E eis, pois, a grande crítica que se pode dirigir a este Regulamento: a circunstância de procurar regular os mercados digitais (desiderato já de si de concretização difícil), através da generalização de casos concretos, ora aplicados numa abordagem do tipo one-size-fits-all, que desconsidera as particularidades do modelo de negócio das diferentes empresas-prestadoras de serviços essenciais de plataforma.
Mais! O próprio processo de designação, assente em limiares relativos ao “poder económico” da empresa, labora sobre a presunção de que o “grande é necessariamente mau” e numa visão parcial das plataformas digitais (de todas elas!) como necessariamente más. Circunstância que, além de confundir a grandeza com a qualidade de “guardiã de acesso”, arrisca mesmo produzir um chilling-effect à inovação.

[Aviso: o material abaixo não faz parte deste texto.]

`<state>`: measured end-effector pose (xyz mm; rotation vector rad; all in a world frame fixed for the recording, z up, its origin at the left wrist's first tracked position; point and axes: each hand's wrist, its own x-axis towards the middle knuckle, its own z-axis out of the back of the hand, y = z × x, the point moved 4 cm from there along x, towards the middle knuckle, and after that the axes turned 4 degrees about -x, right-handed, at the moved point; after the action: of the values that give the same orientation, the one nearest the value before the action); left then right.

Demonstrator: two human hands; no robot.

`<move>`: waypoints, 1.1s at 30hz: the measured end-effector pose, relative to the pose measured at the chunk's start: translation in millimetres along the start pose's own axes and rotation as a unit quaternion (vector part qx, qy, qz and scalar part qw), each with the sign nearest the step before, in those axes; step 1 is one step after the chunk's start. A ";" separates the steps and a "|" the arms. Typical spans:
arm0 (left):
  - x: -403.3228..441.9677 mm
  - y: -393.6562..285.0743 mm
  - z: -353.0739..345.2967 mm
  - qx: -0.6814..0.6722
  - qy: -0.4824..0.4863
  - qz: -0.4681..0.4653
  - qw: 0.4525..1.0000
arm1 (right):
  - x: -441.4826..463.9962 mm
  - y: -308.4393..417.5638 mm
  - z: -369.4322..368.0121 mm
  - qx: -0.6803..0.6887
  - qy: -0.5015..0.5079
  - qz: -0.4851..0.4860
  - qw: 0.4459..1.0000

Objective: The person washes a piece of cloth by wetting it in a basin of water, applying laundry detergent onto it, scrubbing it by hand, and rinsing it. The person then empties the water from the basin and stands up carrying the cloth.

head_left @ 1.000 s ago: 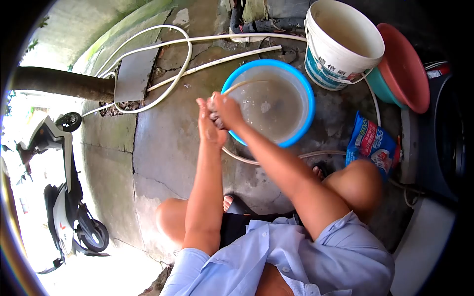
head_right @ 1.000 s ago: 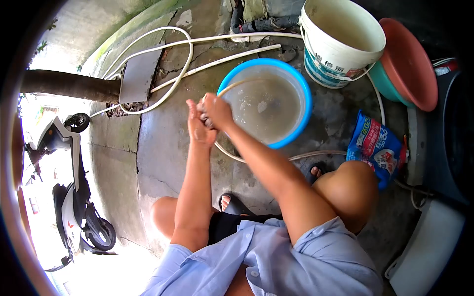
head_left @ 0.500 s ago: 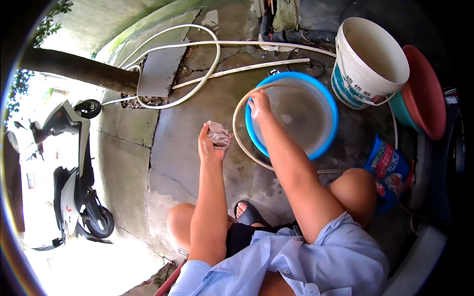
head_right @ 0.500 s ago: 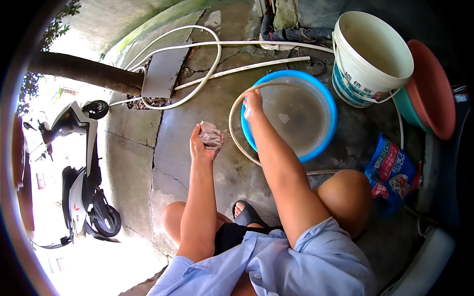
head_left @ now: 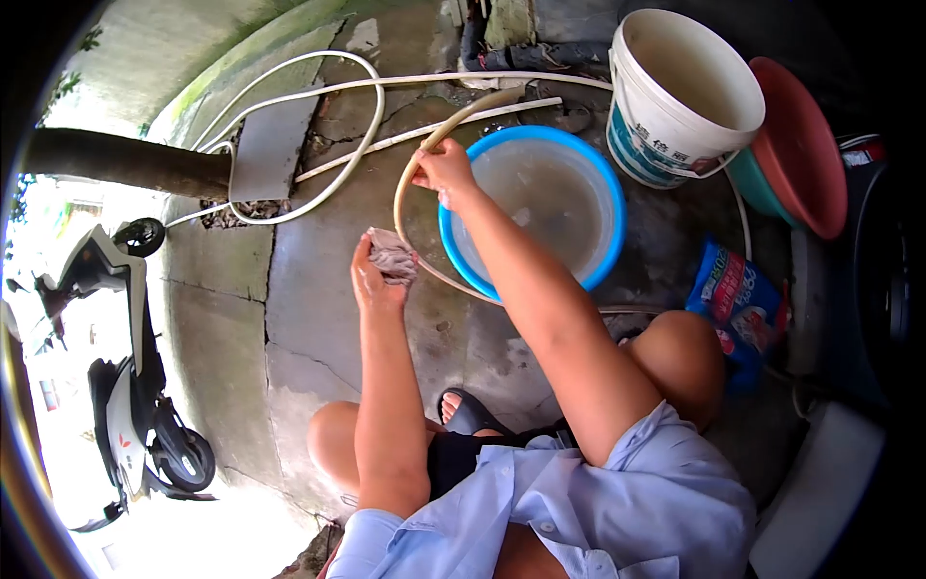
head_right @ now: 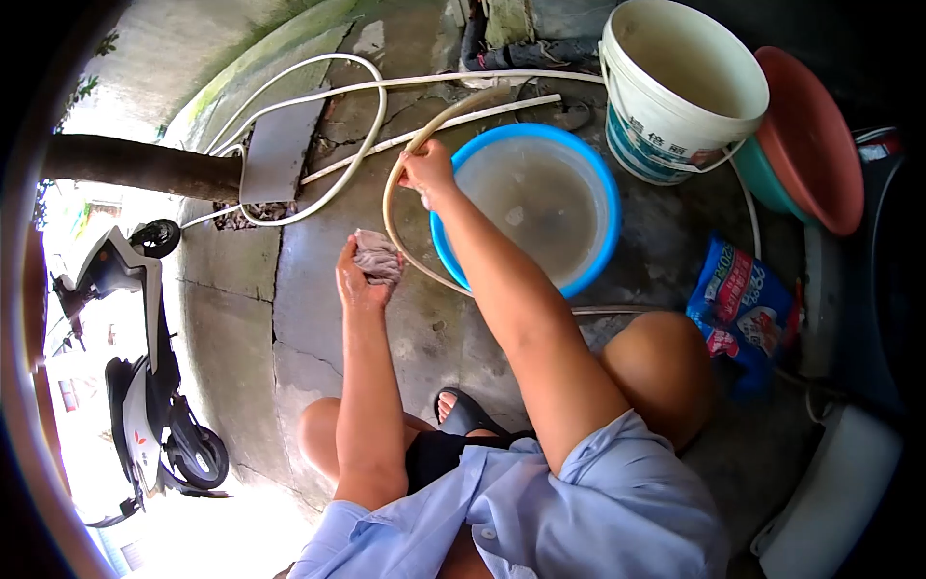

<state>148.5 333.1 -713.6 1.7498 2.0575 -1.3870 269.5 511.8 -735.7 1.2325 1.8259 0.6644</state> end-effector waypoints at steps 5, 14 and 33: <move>-27.2 -13.7 -32.8 0.019 -0.009 -0.047 0.999 | 23.4 12.9 50.7 -0.061 -0.129 0.003 0.990; -29.1 -1.3 -16.7 0.017 -0.032 -0.022 0.999 | 51.7 39.0 101.9 -0.260 -0.170 0.102 0.945; -0.3 56.6 -74.5 -0.033 0.180 -0.009 0.983 | -121.2 33.3 14.3 -0.402 0.041 0.201 0.892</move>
<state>229.2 379.0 -701.9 2.0847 2.2620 -1.0534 321.0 412.3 -676.9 0.9936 1.1206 1.5343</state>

Repare-se, em acrescento, que à empresa designada, não é sequer possível provar a(s) eficiência(s) decorrente(s) de um tipo específico de prática, ou afastar a proporcionalidade ou a razoabilidade da aplicação de determinada obrigação (e em determinada extensão), à luz de interesses legítimos, como a integridade, a segurança e a privacidade dos seus serviços (os quais objeto de consideração apenas por referência a um conjunto limitado de obrigações).
Naturalmente, são várias as vantagens da regulação ex ante… até à luz da sensação de “falhanço” das regras e dos quadros conceptuais da concorrência. Acontece, porém, que a lógica “simplista” em que ancorado o Regulamento, se bem que amiga da celeridade, da eficácia, da certeza jurídica, e, porventura, facilitadora da invocação de danos pelos lesados pelo incumprimento dos controladores de acesso, deixa muito desequilibrados os pratos da balança, desde logo, no que se refere à liberdade de empresa como direito fundamental, e à proteção dos direitos de defesa e das garantias do due process em Estado de direito.
With great power comes great responsibility. Sem dúvida…
Mas importa que o enquadramento regulatório do poder se contenha em quadros adequados e proporcionais, não podendo ignorar-se que os custos para as empresas poderão sempre, e num efeito de ricochete, representar custos sociais. Enormes, e evitáveis.